In the data below, find every line with the string "Question" and pull it out.

━━━━━ The input ━━━━━

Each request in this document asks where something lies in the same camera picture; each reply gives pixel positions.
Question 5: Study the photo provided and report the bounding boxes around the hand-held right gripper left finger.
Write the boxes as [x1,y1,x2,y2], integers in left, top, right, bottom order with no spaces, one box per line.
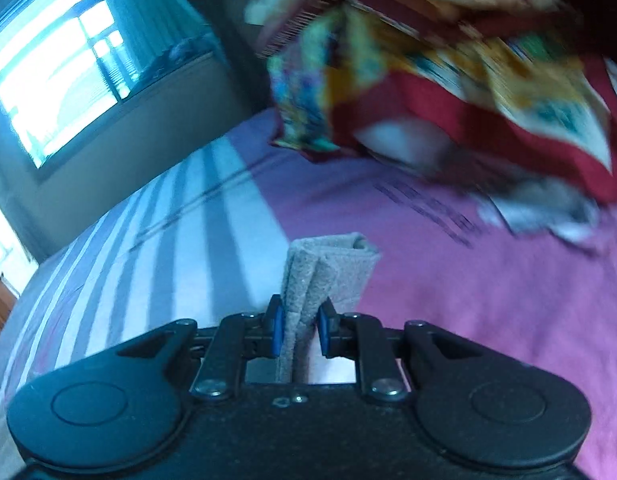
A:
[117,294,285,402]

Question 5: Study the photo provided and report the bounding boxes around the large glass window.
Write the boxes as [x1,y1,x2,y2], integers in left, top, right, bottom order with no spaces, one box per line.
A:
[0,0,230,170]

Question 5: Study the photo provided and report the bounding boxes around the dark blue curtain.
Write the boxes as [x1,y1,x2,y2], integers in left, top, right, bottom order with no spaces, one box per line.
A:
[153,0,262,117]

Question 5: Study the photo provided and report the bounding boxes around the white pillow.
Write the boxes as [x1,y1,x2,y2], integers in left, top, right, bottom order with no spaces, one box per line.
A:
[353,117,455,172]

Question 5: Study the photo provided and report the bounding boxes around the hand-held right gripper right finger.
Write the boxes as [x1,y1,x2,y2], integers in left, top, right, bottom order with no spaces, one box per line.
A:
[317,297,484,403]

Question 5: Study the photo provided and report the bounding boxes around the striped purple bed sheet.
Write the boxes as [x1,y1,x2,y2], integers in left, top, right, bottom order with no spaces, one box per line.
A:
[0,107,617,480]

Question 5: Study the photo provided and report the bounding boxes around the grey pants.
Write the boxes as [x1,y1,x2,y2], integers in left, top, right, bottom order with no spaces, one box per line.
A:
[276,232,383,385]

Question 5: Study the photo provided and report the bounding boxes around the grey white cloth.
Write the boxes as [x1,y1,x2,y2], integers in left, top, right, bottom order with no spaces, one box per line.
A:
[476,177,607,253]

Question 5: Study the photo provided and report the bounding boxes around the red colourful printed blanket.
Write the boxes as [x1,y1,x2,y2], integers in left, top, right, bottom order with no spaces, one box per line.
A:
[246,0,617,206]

━━━━━
━━━━━ The input ━━━━━

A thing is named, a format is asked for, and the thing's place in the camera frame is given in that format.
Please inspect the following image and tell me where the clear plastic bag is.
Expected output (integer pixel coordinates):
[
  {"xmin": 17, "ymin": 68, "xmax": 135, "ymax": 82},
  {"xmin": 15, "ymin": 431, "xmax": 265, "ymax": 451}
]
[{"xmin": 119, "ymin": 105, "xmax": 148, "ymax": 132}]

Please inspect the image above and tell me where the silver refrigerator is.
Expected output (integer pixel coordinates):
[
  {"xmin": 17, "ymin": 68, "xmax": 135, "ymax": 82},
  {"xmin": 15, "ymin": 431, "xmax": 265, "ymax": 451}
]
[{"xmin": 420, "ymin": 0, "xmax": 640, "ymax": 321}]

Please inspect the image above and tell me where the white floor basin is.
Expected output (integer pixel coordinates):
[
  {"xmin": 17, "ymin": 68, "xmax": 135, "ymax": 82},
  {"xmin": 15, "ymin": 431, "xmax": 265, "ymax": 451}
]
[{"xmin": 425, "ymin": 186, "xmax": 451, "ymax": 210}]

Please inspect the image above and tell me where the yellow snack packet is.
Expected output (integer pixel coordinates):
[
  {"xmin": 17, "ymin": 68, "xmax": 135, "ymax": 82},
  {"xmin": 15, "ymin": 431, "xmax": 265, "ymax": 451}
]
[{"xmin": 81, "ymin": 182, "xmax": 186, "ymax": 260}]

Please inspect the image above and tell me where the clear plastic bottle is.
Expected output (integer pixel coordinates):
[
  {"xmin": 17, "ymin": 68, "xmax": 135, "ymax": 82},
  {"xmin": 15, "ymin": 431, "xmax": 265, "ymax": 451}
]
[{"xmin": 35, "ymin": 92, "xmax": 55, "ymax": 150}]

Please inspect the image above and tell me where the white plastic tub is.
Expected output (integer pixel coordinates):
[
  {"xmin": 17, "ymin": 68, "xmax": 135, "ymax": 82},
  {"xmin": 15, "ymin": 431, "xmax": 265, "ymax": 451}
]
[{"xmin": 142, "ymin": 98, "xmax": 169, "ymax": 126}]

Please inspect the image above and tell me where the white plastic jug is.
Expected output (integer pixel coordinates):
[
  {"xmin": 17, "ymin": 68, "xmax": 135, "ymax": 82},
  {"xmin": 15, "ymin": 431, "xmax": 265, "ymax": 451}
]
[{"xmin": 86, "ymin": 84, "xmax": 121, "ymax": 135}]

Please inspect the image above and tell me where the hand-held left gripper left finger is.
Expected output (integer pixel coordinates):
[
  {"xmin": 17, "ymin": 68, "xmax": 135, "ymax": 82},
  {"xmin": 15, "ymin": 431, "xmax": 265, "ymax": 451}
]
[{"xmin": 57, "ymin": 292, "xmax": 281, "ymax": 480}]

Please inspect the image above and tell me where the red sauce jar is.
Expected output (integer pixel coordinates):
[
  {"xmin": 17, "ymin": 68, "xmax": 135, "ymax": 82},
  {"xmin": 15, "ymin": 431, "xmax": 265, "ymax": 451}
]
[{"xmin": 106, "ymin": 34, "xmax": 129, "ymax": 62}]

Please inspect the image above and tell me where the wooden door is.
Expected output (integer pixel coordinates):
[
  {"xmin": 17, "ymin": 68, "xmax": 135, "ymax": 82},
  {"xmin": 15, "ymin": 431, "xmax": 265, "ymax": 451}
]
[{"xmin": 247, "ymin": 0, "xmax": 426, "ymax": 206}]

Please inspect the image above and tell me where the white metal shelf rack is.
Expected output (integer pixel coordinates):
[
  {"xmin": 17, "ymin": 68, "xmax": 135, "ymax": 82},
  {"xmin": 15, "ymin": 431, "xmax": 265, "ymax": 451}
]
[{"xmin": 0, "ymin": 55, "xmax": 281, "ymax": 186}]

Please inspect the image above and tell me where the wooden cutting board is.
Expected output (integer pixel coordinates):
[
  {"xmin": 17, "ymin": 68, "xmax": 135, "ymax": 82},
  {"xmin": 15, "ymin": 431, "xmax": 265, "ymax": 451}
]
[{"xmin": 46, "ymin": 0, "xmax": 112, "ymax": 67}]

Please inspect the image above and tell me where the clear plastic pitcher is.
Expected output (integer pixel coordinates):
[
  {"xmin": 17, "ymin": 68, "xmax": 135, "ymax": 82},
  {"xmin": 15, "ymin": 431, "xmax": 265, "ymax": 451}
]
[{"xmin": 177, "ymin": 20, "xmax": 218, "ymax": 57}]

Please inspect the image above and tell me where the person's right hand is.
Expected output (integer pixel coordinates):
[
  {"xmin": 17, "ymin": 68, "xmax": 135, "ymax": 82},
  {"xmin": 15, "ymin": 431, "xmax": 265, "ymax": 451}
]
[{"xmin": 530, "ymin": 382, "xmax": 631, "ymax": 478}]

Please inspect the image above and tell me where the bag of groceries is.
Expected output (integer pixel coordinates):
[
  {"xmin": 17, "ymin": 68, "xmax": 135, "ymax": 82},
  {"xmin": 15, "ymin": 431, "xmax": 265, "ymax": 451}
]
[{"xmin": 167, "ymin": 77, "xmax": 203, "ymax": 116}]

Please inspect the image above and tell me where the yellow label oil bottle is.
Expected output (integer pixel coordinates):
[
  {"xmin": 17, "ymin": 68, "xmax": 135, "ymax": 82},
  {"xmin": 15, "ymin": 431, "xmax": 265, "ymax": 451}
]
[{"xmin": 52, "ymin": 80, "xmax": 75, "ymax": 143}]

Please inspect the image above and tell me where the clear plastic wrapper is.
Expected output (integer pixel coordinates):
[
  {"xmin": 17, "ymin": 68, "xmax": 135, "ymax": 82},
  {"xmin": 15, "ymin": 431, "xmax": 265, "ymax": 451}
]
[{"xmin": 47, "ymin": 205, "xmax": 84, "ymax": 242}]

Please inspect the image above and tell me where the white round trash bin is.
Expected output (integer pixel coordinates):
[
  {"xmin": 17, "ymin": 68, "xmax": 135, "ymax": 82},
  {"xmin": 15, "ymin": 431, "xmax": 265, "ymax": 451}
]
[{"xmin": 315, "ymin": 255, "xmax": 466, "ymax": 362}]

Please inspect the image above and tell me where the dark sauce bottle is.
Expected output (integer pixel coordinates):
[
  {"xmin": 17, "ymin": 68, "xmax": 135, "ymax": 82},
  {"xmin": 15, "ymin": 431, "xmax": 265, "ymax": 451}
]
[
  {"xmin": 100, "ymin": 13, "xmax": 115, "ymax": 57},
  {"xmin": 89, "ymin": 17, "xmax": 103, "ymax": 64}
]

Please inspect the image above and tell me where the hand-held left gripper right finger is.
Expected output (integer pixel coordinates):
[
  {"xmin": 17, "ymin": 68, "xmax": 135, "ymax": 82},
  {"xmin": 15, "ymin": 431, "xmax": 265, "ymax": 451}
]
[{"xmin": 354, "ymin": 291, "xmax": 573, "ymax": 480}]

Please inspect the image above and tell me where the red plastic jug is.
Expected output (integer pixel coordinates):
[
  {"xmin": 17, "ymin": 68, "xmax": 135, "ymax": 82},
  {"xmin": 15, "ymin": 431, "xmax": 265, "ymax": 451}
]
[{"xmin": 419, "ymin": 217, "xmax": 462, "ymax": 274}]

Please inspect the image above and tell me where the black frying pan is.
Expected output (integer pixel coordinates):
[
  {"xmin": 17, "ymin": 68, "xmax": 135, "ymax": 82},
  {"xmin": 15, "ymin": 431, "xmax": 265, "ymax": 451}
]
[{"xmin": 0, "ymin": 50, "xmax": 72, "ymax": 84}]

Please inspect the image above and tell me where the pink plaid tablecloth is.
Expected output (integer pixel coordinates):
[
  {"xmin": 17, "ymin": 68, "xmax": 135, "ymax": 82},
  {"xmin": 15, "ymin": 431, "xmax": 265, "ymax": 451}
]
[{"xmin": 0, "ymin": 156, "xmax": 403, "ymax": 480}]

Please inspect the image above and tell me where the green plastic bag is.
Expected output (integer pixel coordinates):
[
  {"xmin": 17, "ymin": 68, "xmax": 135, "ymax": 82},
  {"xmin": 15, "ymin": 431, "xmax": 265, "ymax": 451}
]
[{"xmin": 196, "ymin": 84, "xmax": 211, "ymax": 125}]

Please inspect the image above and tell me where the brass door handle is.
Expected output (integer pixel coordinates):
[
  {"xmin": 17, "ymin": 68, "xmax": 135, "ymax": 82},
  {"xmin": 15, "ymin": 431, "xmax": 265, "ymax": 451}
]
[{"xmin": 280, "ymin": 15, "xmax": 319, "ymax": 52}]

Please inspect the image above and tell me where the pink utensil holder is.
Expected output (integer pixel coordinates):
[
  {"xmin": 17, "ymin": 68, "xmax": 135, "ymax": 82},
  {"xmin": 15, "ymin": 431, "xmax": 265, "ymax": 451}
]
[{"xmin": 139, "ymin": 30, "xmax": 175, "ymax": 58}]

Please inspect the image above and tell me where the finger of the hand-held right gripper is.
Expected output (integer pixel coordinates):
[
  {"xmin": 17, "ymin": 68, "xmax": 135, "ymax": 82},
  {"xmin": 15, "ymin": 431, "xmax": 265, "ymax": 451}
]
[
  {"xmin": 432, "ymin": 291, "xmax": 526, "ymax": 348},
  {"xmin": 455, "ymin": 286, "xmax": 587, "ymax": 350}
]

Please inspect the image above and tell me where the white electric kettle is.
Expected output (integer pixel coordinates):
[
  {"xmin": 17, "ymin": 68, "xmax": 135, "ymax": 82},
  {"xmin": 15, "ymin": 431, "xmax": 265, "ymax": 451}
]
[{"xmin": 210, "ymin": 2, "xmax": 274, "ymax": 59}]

━━━━━

> _Task solution_
Question 5: Study the photo provided and report the bounding boxes around the hand-held right gripper left finger.
Question 5: Study the photo provided and report the bounding boxes around the large glass window.
Question 5: Study the photo provided and report the bounding boxes around the dark blue curtain.
Question 5: Study the photo provided and report the bounding boxes around the white pillow.
Question 5: Study the photo provided and report the bounding boxes around the hand-held right gripper right finger.
Question 5: Study the photo provided and report the bounding boxes around the striped purple bed sheet.
Question 5: Study the photo provided and report the bounding boxes around the grey pants.
Question 5: Study the photo provided and report the bounding boxes around the grey white cloth.
Question 5: Study the photo provided and report the bounding boxes around the red colourful printed blanket.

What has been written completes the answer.